Pub Date:2024-04-03 09:34 Source:China Daily

On his 100th birthday, Ye Minghan, a renowned physicist and academician of the Chinese Academy of Engineering, donated 3 million yuan ($415,000) from his personal savings to the Education Foundation of the University of the Chinese Academy of Sciences to support young researchers in the field of high-energy physics.

On Tuesday, dozens of physicists, including several academicians, gathered at CAS' Institute of High Energy Physics to cut a cake, offer blessings, sing birthday songs and celebrate Ye's birthday.

Ye is one of the pioneers in high-energy physics research in China. Around the time of the founding of the People's Republic of China in 1949, inspired by Qian Sanqiang's encouragement that "China must develop its own nuclear physics", Ye enrolled in the graduate school of Tsinghua University and conducted research in nuclear physics under the guidance of Qian.

Academician Wang Yifang, director of the institute, said that in the 1950s, during a time of extreme poverty, Ye participated in the development of China's first and second electrostatic particle accelerators, which are crucial foundations for high-energy physics.

Starting in the 1980s, during the construction of the Beijing Electron-Positron Collider, Ye was responsible for the design and construction of the Beijing Spectrometer, and as the institute's second director, he led the development of the collider.

The Beijing Electron-Positron Collider is one of the world's eight major high-energy accelerator centers, the first high-energy accelerator in China, and a significant piece of scientific and technological infrastructure for high-energy physics research.

"He led the entire institute in arduous struggle and bold exploration, and according to plan, completed China's first major scientific device — the Beijing Electron-Positron Collider and the Beijing Spectrometer — and achieved many world-class physics results," Wang said.

"As China's first large-scale cooperative experiment, over the course of more than 30 years, the international collaboration group of the Beijing Spectrometer has grown from an initial 10 units from China and the United States, with less than 100 people, to more than 600 scientists from 89 units in 16 countries.

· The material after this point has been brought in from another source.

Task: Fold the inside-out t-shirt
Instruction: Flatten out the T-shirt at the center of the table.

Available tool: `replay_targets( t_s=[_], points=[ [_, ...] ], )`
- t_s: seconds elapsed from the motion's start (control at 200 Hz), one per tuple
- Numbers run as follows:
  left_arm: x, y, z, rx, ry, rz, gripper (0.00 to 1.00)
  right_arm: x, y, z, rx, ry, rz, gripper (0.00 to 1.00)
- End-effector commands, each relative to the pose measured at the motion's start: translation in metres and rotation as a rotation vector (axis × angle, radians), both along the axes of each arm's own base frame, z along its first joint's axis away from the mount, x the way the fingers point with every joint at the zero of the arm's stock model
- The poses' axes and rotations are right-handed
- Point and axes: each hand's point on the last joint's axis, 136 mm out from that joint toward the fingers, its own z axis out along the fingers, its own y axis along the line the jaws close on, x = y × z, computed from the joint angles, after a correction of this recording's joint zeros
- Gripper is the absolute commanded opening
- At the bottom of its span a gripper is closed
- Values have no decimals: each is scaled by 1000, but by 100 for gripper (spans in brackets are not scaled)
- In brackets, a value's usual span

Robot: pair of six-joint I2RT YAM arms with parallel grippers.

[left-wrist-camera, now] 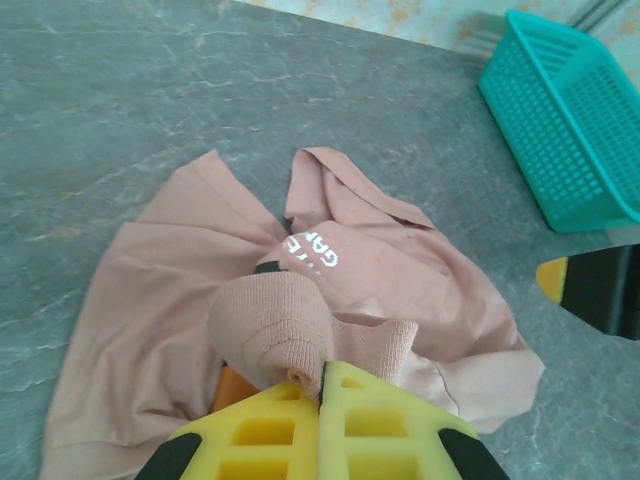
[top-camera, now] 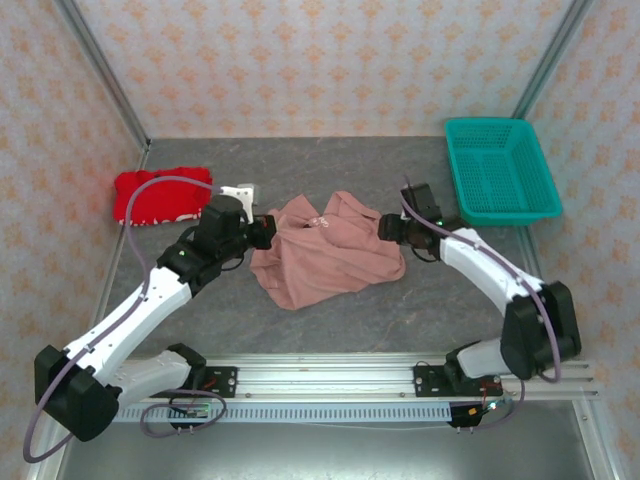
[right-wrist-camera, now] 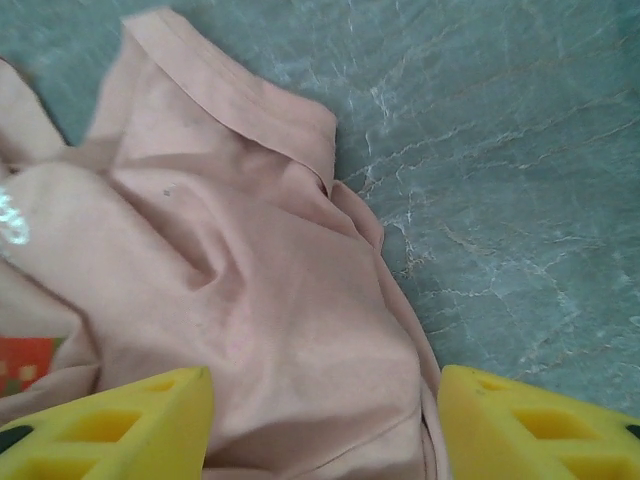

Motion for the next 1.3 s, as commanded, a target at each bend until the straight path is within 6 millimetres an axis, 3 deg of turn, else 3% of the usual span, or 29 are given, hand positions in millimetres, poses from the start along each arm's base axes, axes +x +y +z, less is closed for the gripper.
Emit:
replay_targets(
  t_s=[0.0, 0.09, 0.135, 0.175, 0.25, 0.3, 0.35, 0.41, 0.49, 0.57, 0.651, 0.746, 0.821, 0.936, 1.001, 1.106, 1.166, 1.291],
  points=[
    [-3, 19, 0, 61, 15, 69, 0, 4, 0, -24, -32, 65, -13, 62],
    [-5, 26, 6, 63, -5, 89, 0, 10, 6, -42, 17, 79, -19, 64],
    [-6, 29, 11, 62, -20, 100, 0, 15, 11, -50, 48, 101, -16, 60],
    [-6, 33, 16, 58, -32, 116, 0, 20, 14, -55, 66, 112, -11, 48],
    [-7, 38, 32, 40, -69, 128, 0, 30, 11, -48, 83, 92, -17, 14],
    [-6, 42, 50, 27, -107, 136, 0, 36, 6, -24, 101, 31, -26, 0],
    [-6, 43, 75, 1, -158, 136, 0, 39, -6, 13, 100, -63, -49, 0],
    [-7, 38, 112, -47, -235, 110, 0, 37, -25, 74, 83, -206, -83, 0],
    [-12, 40, 162, -88, -332, 109, 0, 20, -42, 146, 60, -365, -112, 0],
    [-19, 56, 200, -60, -409, 163, 0, 2, -52, 199, 70, -479, -120, 0],
    [-25, 69, 224, -22, -452, 202, 0, -12, -56, 231, 76, -540, -118, 0],
    [-31, 75, 240, -3, -467, 215, 0, -18, -55, 251, 97, -583, -104, 0],
    [-34, 79, 247, 14, -474, 225, 0, -11, -50, 260, 111, -596, -89, 0],
    [-38, 97, 254, 101, -483, 285, 0, 11, -47, 259, 83, -593, -94, 0],
    [-32, 109, 244, 171, -442, 346, 0, 21, -42, 249, 98, -572, -90, 0],
    [-22, 131, 209, 286, -335, 447, 0, 35, -16, 198, 134, -461, -53, 0],
    [-17, 147, 187, 346, -274, 506, 0, 29, 7, 154, 140, -358, -8, 0],
    [-7, 166, 144, 400, -142, 541, 0, 7, 38, 65, 137, -112, 78, 22]
  ],
)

"China's high-energy physics research has gained a place in the world's high-tech field, and a large number of important research achievements continue to emerge. These achievements are inseparable from Ye's outstanding contributions."

Ye's close friend, Nobel laureate Li Zhengdao, recalled the decadeslong research journey he and Ye walked together.

"Eighty years ago, we were classmates at Southwest Associated University, exploring the mysteries of physics together, and seeking paths to serve our motherland," he said. "Today, we walk side by side, heading toward a hundred years. Through more than 80 years of wind and rain, our genuine friendship endures, a rare treasure in the world."

In 1994, at Li's invitation, Ye, at the age of 69, took on the role of academic director of the China Center of Advanced Science and Technology.

Over the past 30 years, Ye has established an important platform for communication between domestic and foreign research institutions and scientists, organizing international academic seminars and implementing programs for young overseas scholars to return to China, in order to encourage and assist Chinese scientists in producing world-class research results domestically.

"Ye has cultivated numerous outstanding graduate students and postdoctoral researchers, contributing to the cause of science in our country," Li said.

Zheng Zhipeng, a former director of the institute, said: "Ye pays great attention to the training of scientific and technological personnel, assigning tasks according to their expertise, regularly checking on the progress of their work, providing specific guidance and assistance when problems arise, and nurturing them through his words and deeds."

Ye's daughter, Ye Ruyin, expressed her family's hope that her father's scientific spirit, achievements and the donation made on his birthday will continue to contribute to the development of the country's physics research.